Untersuchungen haben gezeigt, dass die in Telekommunikationsdiensten beschäftigten Telefonisten und Aufsichtspersonen eine signifikante Zunahme der physiologischen Ermüdungserscheinungen nach ihrer Arbeit aufwiesen (visuelle Reaktionszeit, Flickerfusionsfrequenz, Geschicklichkeitstests). Ärztliche Untersuchungen ergaben bei diesen beiden Arbeitergruppen eine deutliche Zunahme von neurotischen Zuständen, Reizbarkeit, Schlafstörungen und chronischem Mattigkeitsgefühl im Vergleich zu einer ähnlichen Gruppe von Frauen, die in den technischen Zweigen der Post, des Telefons beschäftigt waren und Telegrafiedienste. Die Häufung der Symptome war nicht immer auf eine negative Einstellung der betroffenen Frauen zu ihrem Arbeitsplatz oder ihren Arbeitsbedingungen zurückzuführen.
Vorsichtsmaßnahmen
Es gibt kein Allheilmittel gegen Müdigkeit, aber es kann viel getan werden, um das Problem zu lindern, indem man auf die allgemeinen Arbeitsbedingungen und die physische Umgebung am Arbeitsplatz achtet. Viel kann beispielsweise durch die richtige Einteilung der Arbeitszeiten, die Bereitstellung angemessener Ruhezeiten und geeigneter Kantinen und Toiletten erreicht werden; Arbeitnehmern sollte auch angemessener bezahlter Urlaub gewährt werden. Auch die ergonomische Untersuchung des Arbeitsplatzes kann zur Reduzierung von Ermüdungserscheinungen beitragen, indem sichergestellt wird, dass Sitze, Tische und Werkbänke angemessen dimensioniert sind und der Arbeitsablauf richtig organisiert ist. Darüber hinaus können sich Lärmschutz, Klimaanlage, Heizung, Belüftung und Beleuchtung positiv auf die Verzögerung des Auftretens von Ermüdung bei Arbeitnehmern auswirken.

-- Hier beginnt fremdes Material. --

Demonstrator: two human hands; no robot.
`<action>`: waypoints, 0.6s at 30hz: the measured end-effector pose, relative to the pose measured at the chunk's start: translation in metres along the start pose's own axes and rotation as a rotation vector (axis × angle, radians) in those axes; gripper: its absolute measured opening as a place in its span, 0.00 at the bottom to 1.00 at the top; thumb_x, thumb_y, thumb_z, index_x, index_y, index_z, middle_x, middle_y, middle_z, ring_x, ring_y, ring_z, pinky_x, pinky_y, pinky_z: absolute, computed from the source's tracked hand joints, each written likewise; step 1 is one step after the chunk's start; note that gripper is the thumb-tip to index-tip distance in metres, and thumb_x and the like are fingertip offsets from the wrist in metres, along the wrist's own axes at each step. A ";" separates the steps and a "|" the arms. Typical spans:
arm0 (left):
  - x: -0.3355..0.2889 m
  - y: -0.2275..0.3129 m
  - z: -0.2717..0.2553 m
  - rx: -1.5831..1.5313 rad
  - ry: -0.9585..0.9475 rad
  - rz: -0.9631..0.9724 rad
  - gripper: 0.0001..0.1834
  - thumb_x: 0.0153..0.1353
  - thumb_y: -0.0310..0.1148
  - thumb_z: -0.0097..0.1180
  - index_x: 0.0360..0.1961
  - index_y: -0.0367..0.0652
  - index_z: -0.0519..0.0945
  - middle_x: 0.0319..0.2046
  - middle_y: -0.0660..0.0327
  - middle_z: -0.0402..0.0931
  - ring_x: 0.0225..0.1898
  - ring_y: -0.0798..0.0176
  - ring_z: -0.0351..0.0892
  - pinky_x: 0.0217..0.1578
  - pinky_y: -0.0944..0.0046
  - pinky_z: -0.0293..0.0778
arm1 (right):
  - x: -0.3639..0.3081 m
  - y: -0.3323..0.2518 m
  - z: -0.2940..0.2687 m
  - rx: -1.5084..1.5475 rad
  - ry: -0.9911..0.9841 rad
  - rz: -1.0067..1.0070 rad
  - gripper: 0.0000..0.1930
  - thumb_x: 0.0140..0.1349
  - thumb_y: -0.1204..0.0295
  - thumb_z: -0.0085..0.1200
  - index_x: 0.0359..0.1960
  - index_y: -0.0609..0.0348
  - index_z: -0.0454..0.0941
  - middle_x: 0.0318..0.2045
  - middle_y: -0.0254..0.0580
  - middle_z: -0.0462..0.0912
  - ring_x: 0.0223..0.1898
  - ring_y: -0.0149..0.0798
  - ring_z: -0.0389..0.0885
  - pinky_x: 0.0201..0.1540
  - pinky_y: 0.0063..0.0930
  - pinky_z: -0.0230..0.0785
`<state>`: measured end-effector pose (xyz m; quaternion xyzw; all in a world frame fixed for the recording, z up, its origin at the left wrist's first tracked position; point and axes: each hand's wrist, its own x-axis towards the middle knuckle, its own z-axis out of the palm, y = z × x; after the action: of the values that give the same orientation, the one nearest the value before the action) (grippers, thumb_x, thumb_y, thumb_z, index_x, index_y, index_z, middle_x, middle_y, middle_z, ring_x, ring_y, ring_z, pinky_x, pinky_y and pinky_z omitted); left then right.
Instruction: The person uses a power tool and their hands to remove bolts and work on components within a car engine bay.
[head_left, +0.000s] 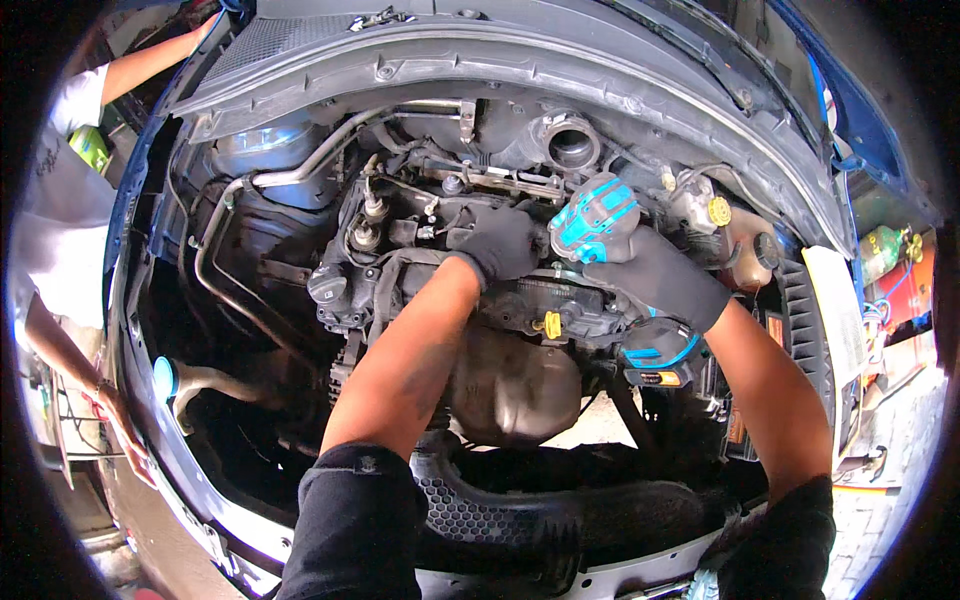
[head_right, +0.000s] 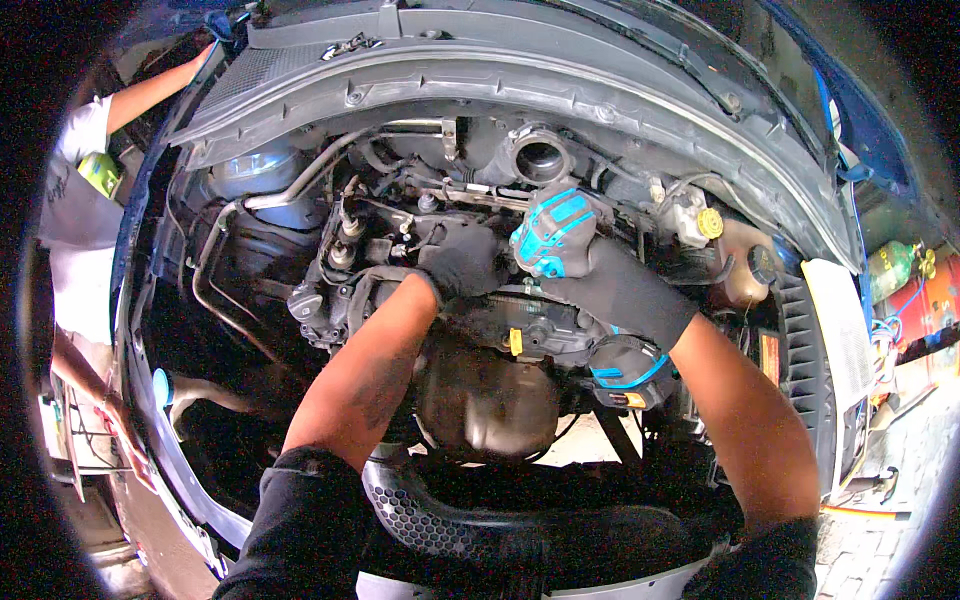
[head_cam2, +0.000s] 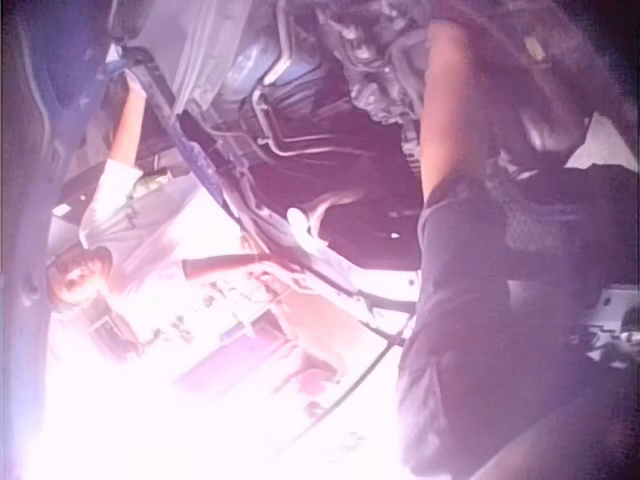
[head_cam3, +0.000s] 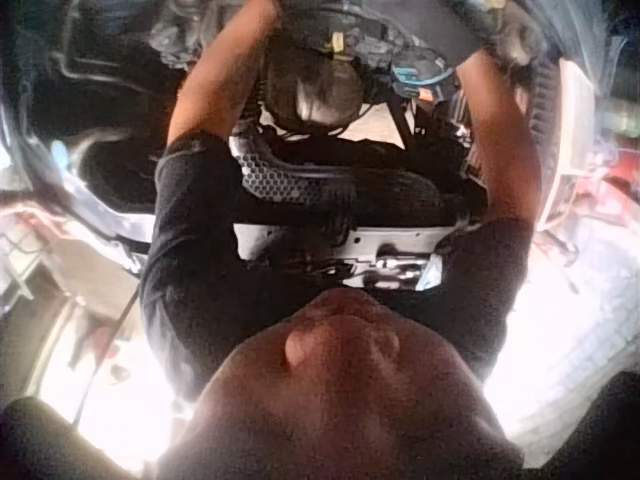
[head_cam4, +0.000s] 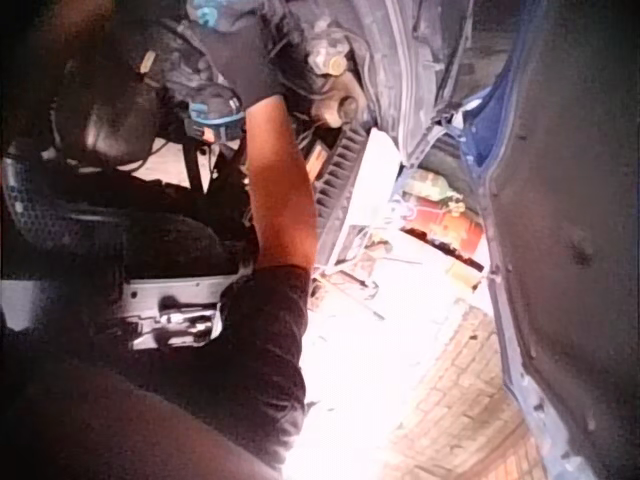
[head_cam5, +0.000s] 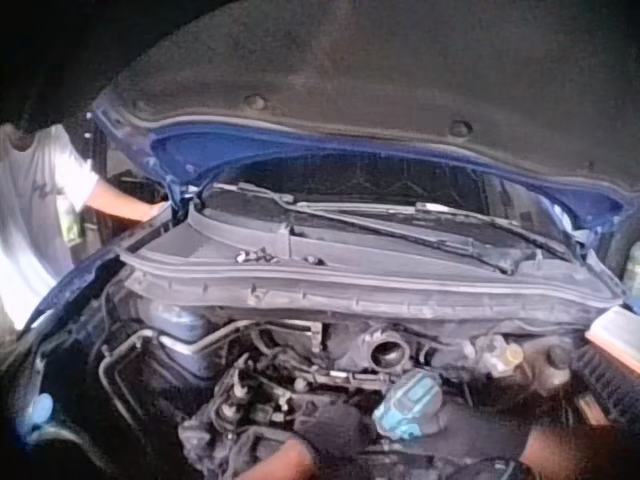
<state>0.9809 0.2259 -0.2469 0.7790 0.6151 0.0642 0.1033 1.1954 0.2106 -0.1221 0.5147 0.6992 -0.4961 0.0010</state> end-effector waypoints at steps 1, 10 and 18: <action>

Monotonie und Anspannung können auch durch kontrollierte Verwendung von Farbe und Dekoration in der Umgebung, Musikintervalle und manchmal Pausen für körperliche Übungen für sitzende Arbeiter gemildert werden. Auch die Ausbildung der Arbeiter und insbesondere des Aufsichts- und Managementpersonals spielt eine wichtige Rolle.